The lines below starting at the line containing "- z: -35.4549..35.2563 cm" and ending at the line containing "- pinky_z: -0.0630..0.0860" are to be repeated exactly, with both ends kept and nothing else added.

---*---

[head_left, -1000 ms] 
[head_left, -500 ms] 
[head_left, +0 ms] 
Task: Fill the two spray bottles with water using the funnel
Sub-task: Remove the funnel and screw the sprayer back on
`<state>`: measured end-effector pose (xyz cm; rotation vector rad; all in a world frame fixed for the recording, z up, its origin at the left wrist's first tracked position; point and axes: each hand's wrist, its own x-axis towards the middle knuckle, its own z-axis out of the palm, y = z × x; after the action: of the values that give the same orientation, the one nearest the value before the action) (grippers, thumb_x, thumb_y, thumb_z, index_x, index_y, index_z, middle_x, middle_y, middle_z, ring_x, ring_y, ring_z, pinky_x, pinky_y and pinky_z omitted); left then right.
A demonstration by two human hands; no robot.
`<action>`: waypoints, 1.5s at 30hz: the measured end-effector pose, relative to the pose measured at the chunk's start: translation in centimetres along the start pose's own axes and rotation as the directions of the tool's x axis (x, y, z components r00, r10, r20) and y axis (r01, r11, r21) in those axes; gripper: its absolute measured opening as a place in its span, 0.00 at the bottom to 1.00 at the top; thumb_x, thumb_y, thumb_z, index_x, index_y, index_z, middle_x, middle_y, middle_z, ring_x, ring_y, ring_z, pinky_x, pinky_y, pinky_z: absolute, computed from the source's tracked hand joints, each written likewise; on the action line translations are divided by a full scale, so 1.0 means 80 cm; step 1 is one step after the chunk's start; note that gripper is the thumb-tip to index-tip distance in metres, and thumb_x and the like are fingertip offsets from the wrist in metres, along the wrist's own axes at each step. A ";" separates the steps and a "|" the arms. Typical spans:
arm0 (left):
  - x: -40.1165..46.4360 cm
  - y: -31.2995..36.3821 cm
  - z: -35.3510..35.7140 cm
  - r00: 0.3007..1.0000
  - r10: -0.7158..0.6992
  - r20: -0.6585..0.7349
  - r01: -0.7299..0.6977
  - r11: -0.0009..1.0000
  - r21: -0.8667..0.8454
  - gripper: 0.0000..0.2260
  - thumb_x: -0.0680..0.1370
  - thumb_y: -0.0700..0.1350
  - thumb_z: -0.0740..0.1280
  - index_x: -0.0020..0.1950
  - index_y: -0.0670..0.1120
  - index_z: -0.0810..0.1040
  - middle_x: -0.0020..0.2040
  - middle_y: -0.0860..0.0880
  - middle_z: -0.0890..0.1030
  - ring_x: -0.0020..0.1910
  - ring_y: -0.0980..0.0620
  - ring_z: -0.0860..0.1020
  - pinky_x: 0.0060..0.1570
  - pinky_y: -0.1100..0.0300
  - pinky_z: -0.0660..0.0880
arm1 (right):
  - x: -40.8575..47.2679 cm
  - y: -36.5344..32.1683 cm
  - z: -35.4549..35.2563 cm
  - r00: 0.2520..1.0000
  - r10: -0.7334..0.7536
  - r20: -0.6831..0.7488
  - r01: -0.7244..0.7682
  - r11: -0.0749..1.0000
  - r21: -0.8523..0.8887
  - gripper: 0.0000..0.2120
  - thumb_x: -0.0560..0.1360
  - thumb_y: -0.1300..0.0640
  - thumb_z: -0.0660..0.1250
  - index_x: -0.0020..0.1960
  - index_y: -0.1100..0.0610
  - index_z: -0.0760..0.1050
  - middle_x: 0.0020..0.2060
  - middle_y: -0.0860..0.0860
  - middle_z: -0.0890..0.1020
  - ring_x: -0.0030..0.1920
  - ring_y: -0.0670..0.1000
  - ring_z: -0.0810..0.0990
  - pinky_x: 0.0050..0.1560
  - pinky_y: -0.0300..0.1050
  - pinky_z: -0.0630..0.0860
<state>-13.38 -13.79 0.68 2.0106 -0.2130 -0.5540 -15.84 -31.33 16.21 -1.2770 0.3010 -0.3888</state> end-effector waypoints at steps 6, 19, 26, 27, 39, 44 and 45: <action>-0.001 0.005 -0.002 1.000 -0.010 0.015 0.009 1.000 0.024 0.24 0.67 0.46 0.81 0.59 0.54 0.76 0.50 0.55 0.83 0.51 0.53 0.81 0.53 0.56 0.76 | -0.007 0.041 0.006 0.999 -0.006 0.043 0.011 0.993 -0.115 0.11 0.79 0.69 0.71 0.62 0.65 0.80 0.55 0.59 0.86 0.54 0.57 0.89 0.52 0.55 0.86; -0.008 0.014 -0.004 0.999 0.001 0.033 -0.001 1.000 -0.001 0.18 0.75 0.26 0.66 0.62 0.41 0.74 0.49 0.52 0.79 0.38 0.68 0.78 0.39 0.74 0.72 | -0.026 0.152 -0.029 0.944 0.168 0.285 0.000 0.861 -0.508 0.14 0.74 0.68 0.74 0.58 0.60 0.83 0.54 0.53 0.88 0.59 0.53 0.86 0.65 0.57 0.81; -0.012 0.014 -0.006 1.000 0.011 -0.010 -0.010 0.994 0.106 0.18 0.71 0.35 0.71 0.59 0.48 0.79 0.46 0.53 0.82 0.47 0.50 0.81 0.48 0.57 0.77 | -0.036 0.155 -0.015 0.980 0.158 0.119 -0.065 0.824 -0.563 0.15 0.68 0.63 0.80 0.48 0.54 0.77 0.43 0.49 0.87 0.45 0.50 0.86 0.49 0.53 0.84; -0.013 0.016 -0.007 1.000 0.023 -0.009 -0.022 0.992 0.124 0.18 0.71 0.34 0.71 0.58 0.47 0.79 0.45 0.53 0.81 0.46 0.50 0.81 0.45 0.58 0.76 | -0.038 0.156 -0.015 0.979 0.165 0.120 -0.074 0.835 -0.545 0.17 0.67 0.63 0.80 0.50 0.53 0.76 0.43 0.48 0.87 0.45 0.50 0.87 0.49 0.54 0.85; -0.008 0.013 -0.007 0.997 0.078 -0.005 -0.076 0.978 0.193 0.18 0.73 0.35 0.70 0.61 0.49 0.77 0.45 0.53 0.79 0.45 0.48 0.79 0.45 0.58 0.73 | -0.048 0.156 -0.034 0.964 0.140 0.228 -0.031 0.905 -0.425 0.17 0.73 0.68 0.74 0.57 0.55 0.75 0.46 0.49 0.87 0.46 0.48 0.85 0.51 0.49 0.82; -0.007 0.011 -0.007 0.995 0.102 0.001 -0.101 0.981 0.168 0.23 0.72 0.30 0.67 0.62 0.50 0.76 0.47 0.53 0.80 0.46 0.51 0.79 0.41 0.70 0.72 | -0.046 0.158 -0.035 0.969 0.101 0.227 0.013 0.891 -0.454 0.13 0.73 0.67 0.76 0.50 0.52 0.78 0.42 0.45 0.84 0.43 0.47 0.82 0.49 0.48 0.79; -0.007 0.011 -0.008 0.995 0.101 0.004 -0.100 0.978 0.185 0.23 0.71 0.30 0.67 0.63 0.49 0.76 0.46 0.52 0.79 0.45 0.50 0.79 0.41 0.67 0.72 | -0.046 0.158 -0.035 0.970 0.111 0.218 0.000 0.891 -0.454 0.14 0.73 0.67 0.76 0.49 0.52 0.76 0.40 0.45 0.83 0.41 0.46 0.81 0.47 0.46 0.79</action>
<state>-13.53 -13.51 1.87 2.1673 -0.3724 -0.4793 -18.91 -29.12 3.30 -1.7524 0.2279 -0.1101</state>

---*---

Completed exercise:
  - z: -35.4549..35.2563 cm
  - r00: 0.2520..1.0000
  - r10: -0.7334..0.7536
  - r20: -0.6831..0.7488
  - r01: -0.7244..0.7682
  - r11: -0.0749..1.0000
  - r21: -0.8523..0.8887
  - gripper: 0.0000..0.2120
  - thumb_x: -0.0560..0.1360
  - thumb_y: -0.1300..0.0640
  - thumb_z: -0.0660..0.1250
  - index_x: -0.0020..0.1960
  - index_y: -0.1100..0.0610
  - index_z: -0.0760..0.1050
  - middle_x: 0.0020..0.2060
  - middle_y: -0.0860..0.0860
  - middle_z: -0.0890..0.1020
  - ring_x: -0.0030..0.1920
  - ring_y: -0.0670..0.1000
  - ring_z: -0.0810..0.0990
  - pinky_x: 0.0050..0.1560
  - pinky_y: -0.0300..0.1050
  - pinky_z: -0.0630..0.0860

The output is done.